Geschichte der Reaction (History of Reaction) was published in two volumes in 1851 by Allgemeine Deutsche Verlags-Anstalt and immediately banned in Austria.[2] It was written in the context of the recent 1848 revolutions in German states and is mainly a collection of the works of others selected and translated by Stirner. The introduction and some additional passages were Stirner's work. Edmund Burke and Auguste Comte are quoted to show two opposing views of revolution.

Critical reception

Stirner's work did not go unnoticed among his contemporaries. Stirner's attacks on ideology — in particular Feuerbach's humanism — forced Feuerbach into print. Moses Hess (at that time close to Marx) and Szeliga (pseudonym of Franz Zychlin von Zychlinski, an adherent of Bruno Bauer) also replied to Stirner. Stirner answered the criticism in a German periodical, in the article Stirner's Critics (org. Recensenten Stirners, September 1845), which clarifies several points of interest to readers of the book—especially in relation to Feuerbach.

While The German Ideology so assured The Ego and Its Own a place of curious interest among Marxist readers, Marx's ridicule of Stirner has played a significant role in the subsequent marginalization of Stirner's work, in popular and academic discourse.

Influence

While Der Einzige was a critical success and attracted much reaction from famous philosophers after publication, it was out of print and the notoriety it had provoked had faded many years before Stirner's death.[10] Stirner had a destructive impact on left-Hegelianism, though his philosophy was a significant influence on Marx and his magnum opus became a founding text of individualist anarchism.[10] Edmund Husserl once warned a small audience about the "seducing power" of Der Einzige, but never mentioned it in his writing.[11] As the art critic and Stirner admirer Herbert Read observed, the book has remained "stuck in the gizzard" of Western culture since it first appeared.[12]

Many thinkers have read, and been affected by The Ego and Its Own in their youth including Rudolf Steiner, Gustav Landauer, Victor Serge[13], Carl Schmitt and Jürgen Habermas. Few openly admit any influence on their own thinking.[14] Ernst Jünger's book Eumeswil, had the character of the "Anarch", based on Stirner's "Einzige." [15] Several other authors, philosophers and artists have cited, quoted or otherwise referred to Max Stirner. They include Albert Camus in The Rebel (the section on Stirner is omitted from the majority of English editions including Penguin's), Benjamin Tucker, James Huneker,[16] Dora Marsden, Renzo Novatore, Emma Goldman,[17] Georg Brandes, John Cowper Powys,[18] Martin Buber, [19],Sidney Hook[20], Robert Anton Wilson, Italian individualist anarchist Frank Brand, Russian-American philosopher Ayn Rand,[21] the notorious antiartist Marcel Duchamp, several writers of the Situationist International, and Max Ernst, who titled a 1925 painting L'unique et sa propriété. Years before rising to power, Benito Mussolini was inspired by Stirner, and made several references to him in his newspaper articles. The similarities in style between The Ego and Its Own and Oscar Wilde's The Soul of Man Under Socialism have caused some historians to speculate that Wilde (who could read German) was familiar with the book.[22]

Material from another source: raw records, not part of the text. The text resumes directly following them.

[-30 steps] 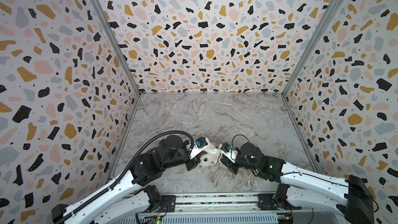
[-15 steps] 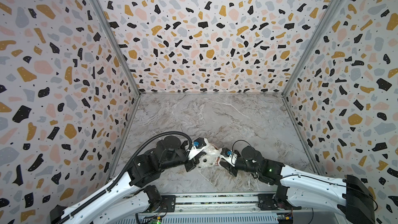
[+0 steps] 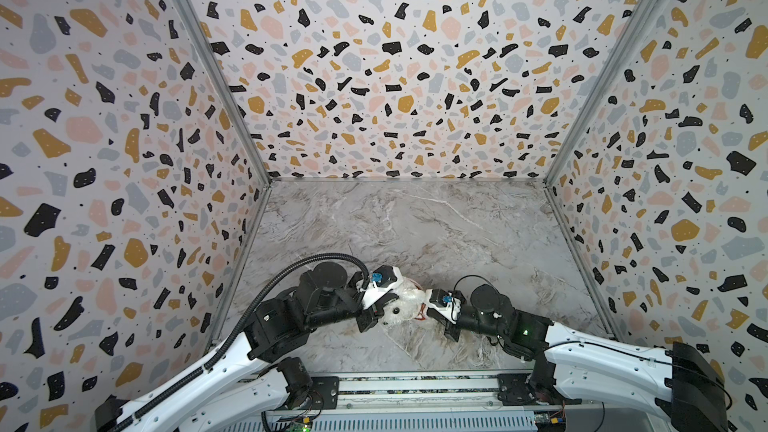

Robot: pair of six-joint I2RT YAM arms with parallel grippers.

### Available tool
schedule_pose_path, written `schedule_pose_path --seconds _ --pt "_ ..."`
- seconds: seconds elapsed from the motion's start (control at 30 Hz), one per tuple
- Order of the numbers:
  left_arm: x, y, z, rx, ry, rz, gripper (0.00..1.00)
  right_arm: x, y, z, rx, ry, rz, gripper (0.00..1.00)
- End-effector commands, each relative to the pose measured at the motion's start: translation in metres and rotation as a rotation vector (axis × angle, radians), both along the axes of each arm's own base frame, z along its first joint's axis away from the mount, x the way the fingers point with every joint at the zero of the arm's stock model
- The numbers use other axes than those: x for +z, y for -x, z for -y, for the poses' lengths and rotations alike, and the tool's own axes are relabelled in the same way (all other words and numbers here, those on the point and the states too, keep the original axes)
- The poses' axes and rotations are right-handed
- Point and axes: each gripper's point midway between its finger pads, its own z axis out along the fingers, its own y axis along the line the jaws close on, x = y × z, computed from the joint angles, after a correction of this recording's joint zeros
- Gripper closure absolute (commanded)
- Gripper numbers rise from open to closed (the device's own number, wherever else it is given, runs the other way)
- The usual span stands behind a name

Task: Dress the teddy bear
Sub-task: 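Lift the bear upright with both grippers, left at the head, right at the hem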

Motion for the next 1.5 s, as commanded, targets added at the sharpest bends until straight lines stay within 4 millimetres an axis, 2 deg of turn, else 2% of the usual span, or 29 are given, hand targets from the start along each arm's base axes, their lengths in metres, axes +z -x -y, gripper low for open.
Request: schedule_pose_path --seconds 0.0,0.2,0.27,0.37,0.43,0.47,0.53,0.63,0.7,0.73,0.8,0.93,1.1,1.17,1.3,1.47 --pt "0.052 -0.006 0.005 0.015 0.172 0.109 1.0 0.0 0.005 0.0 0.023 0.008 0.003 1.0" --pt "0.033 -0.042 -0.004 0.212 0.114 0.119 1.0 0.032 0.024 -0.003 0.12 -0.129 0.013 1.0" --pt "0.033 -0.052 -0.008 0.276 0.13 0.13 1.0 0.036 0.031 -0.005 0.156 -0.143 0.0 1.0" --pt "0.033 -0.063 -0.012 0.346 0.157 0.141 1.0 0.034 0.026 -0.007 0.119 -0.146 -0.032 1.0" --pt "0.033 -0.07 -0.013 0.389 0.182 0.127 0.9 0.034 0.015 -0.008 0.05 -0.161 -0.067 1.0" --pt "0.034 -0.072 -0.012 0.403 0.203 0.112 0.82 0.034 0.009 -0.008 0.013 -0.162 -0.081 1.0" --pt "0.032 -0.073 -0.005 0.403 0.242 0.062 0.55 0.034 -0.007 -0.005 -0.076 -0.174 -0.118 1.0" --pt "0.025 -0.082 -0.009 0.475 0.271 -0.001 0.18 0.031 -0.03 0.004 -0.181 -0.213 -0.19 1.0" --pt "0.022 -0.086 -0.017 0.537 0.287 -0.027 0.02 0.028 -0.043 0.012 -0.239 -0.247 -0.231 1.0" --pt "0.021 -0.086 -0.02 0.552 0.299 -0.04 0.0 0.025 -0.049 0.016 -0.259 -0.258 -0.249 1.0" --pt "0.016 -0.083 -0.023 0.559 0.306 -0.063 0.0 0.023 -0.055 0.019 -0.284 -0.266 -0.269 1.0" --pt "-0.012 -0.081 -0.031 0.594 0.274 -0.111 0.0 0.022 -0.06 0.019 -0.296 -0.266 -0.275 1.0" --pt "-0.026 -0.074 -0.032 0.582 0.291 -0.159 0.0 0.019 -0.063 0.02 -0.309 -0.284 -0.303 1.0" --pt "-0.038 -0.07 -0.026 0.552 0.314 -0.197 0.0 0.018 -0.064 0.02 -0.314 -0.289 -0.309 1.0" --pt "-0.07 -0.063 -0.004 0.472 0.351 -0.296 0.14 0.014 -0.066 0.021 -0.324 -0.29 -0.324 1.0" --pt "-0.097 -0.058 0.018 0.405 0.389 -0.36 0.25 0.009 -0.066 0.024 -0.336 -0.301 -0.353 1.0"
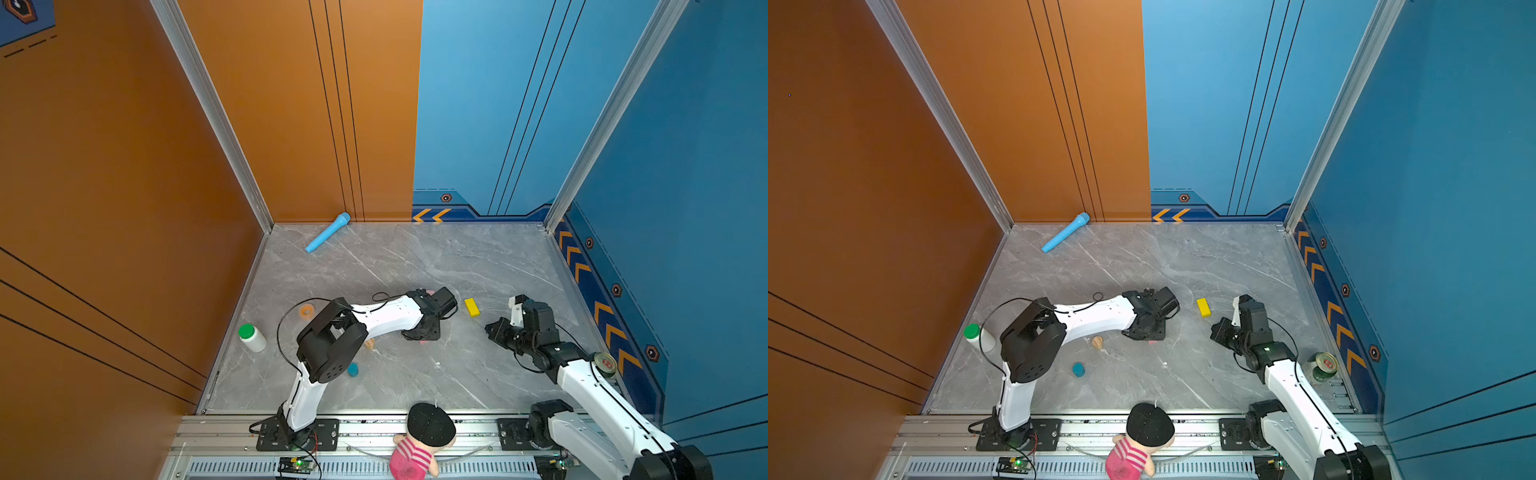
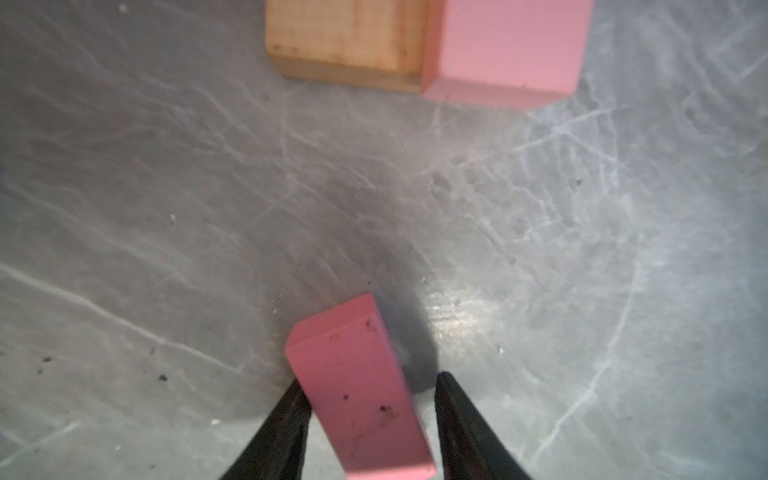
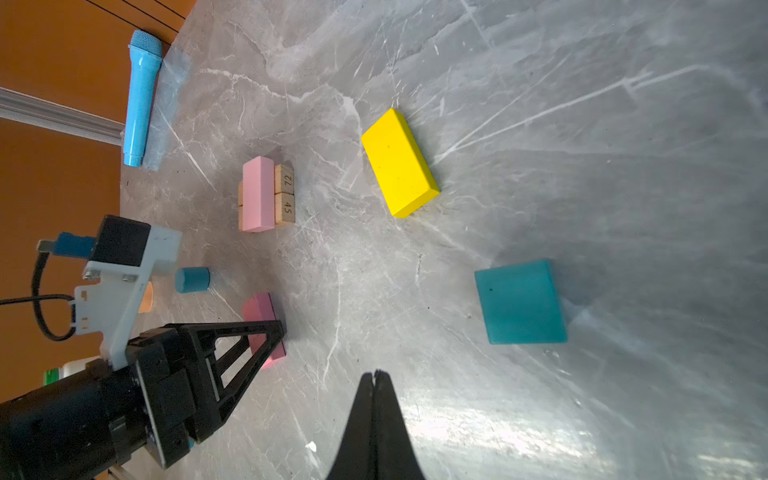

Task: Build the wood block tower
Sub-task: 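Lower the left gripper around the second pink block and close it, then carry the pink block with the left gripper beside the first pink block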

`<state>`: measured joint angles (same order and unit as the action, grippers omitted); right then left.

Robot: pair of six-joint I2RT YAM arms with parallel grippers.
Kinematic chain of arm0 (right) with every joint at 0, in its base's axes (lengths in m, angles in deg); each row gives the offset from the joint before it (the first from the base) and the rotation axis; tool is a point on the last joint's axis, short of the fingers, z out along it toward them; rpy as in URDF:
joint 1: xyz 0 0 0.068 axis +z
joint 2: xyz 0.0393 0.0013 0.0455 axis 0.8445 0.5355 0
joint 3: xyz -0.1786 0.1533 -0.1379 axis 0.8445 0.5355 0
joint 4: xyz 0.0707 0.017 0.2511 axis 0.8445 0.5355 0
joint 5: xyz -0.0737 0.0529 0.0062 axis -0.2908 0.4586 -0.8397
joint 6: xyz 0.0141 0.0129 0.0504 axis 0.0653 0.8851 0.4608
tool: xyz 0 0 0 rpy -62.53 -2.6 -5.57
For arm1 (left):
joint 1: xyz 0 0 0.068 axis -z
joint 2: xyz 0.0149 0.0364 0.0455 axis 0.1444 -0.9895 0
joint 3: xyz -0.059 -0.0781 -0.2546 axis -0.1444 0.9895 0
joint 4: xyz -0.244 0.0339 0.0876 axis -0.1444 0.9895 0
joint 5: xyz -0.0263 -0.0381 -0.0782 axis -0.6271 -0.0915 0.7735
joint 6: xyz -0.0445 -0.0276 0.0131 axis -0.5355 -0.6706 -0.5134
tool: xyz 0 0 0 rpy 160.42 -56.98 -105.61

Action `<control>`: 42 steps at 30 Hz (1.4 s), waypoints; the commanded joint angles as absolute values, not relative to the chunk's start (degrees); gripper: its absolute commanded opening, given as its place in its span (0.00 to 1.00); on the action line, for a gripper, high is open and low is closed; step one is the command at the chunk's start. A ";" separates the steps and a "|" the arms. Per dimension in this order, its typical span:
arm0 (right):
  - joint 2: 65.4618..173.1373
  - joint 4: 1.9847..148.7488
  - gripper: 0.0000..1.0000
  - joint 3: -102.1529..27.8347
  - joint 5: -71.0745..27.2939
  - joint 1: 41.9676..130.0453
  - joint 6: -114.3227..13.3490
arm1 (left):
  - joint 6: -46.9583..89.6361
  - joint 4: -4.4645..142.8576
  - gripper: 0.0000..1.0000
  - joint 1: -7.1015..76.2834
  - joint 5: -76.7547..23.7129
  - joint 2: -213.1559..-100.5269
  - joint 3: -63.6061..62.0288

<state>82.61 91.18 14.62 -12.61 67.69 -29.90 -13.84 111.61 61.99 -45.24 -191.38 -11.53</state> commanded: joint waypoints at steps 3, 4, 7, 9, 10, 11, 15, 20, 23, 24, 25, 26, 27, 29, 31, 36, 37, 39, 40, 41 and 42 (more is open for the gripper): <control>82.76 91.57 0.01 15.40 -13.04 67.25 -31.18 | -11.46 117.09 0.43 62.27 -49.38 -193.72 -12.00; 82.74 91.56 0.01 15.37 -12.99 67.21 -31.19 | -11.23 117.19 0.43 62.30 -49.51 -193.87 -12.05; 82.59 91.55 0.01 15.40 -13.04 67.25 -31.18 | -10.88 117.62 0.42 62.22 -49.81 -194.22 -12.54; 82.56 91.67 0.01 15.31 -13.04 67.23 -31.18 | -10.79 117.70 0.42 62.27 -49.87 -194.15 -12.75; 82.51 91.67 0.01 15.49 -12.99 67.28 -31.18 | -10.62 117.71 0.42 62.42 -49.99 -194.06 -12.72; 82.49 91.68 0.01 15.49 -13.05 67.25 -31.23 | -10.57 117.67 0.42 62.46 -50.08 -193.93 -12.77; 82.61 91.59 0.01 15.50 -13.04 67.22 -31.18 | -10.40 117.70 0.31 62.62 -50.08 -193.61 -12.90; 82.87 91.49 0.01 15.44 -13.00 67.18 -31.10 | -10.13 117.84 0.16 62.59 -49.58 -193.90 -13.19; 82.91 91.37 0.01 15.39 -12.87 67.15 -31.10 | -9.83 118.43 0.05 62.55 -50.43 -192.83 -13.21; 83.02 91.35 0.01 15.33 -12.79 67.14 -31.02 | -9.54 118.65 0.03 62.48 -50.83 -192.25 -13.16; 83.14 91.32 0.01 15.36 -12.74 67.16 -31.03 | -8.95 118.76 0.00 62.33 -51.05 -191.52 -13.19; 83.35 91.19 0.01 15.19 -12.63 67.18 -31.01 | -8.23 118.82 0.00 62.05 -51.01 -190.68 -13.24; 83.55 91.25 0.01 15.03 -12.53 67.21 -31.07 | -7.64 118.97 0.00 61.71 -51.10 -190.06 -13.44; 84.01 91.32 0.01 14.79 -12.34 67.24 -31.10 | -6.27 119.58 0.00 60.89 -51.47 -188.31 -14.05; 84.23 91.19 0.01 14.70 -12.34 67.22 -31.15 | -4.82 120.37 0.00 59.94 -51.94 -186.81 -14.95; 84.65 90.85 0.01 14.57 -12.83 67.33 -30.86 | -0.59 121.14 0.00 56.60 -52.18 -185.39 -18.38; 84.83 90.89 0.01 14.46 -12.87 67.45 -30.84 | 0.31 121.26 0.00 55.71 -51.69 -185.55 -19.36; 85.30 91.04 0.01 14.26 -12.96 67.47 -30.82 | 1.99 121.30 0.00 54.13 -51.01 -186.29 -21.34; 85.50 91.09 0.01 14.09 -13.20 67.62 -30.78 | 2.83 121.43 0.00 53.35 -50.94 -186.92 -22.39; 85.70 91.24 0.01 13.92 -13.43 67.64 -30.88 | 3.61 121.49 0.00 52.83 -50.82 -187.46 -23.53; 86.02 91.35 0.00 13.70 -13.69 67.66 -30.83 | 4.61 121.80 0.00 52.29 -50.59 -188.37 -25.00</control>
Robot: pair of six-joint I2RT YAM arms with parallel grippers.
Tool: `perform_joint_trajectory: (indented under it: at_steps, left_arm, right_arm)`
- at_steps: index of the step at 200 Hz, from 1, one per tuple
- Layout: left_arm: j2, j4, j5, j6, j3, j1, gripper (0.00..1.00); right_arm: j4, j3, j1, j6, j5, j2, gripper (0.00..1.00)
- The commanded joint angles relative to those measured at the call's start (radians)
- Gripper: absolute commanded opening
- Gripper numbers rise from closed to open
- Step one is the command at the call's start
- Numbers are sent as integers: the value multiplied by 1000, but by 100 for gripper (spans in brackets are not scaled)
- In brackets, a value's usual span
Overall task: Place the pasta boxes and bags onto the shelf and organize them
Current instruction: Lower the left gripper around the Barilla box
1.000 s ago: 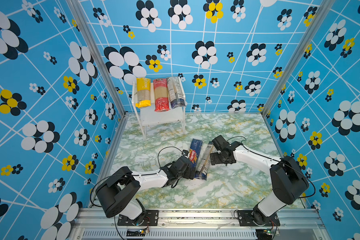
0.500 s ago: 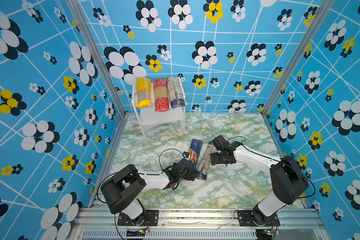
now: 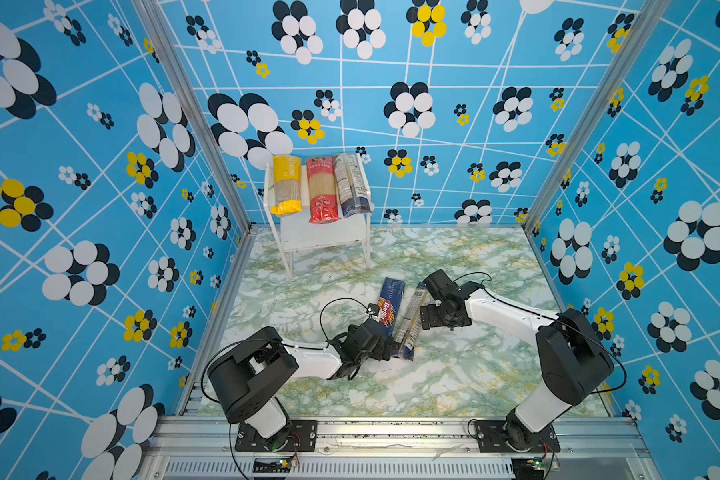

Since its appearance in 1844, The Ego and Its Own has seen periodic revivals of popular, political and academic interest, based around widely divergent translations and interpretations — some psychological, others political in their emphasis. Today, many ideas associated with post-left anarchy's criticism of ideology and uncompromising individualism are clearly related to Stirner's. He has also been regarded as pioneering individualist feminism, since his objection to any absolute concept also clearly counts gender roles as "spooks". His ideas were also adopted by post-anarchism, with Saul Newman largely in agreement with many of Stirner's criticisms of classical anarchism, including his rejection of revolution and essentialism.

Marx and Engels

Caricature by Friedrich Engels (1820 - 1895) of the meetings of "Die Freien"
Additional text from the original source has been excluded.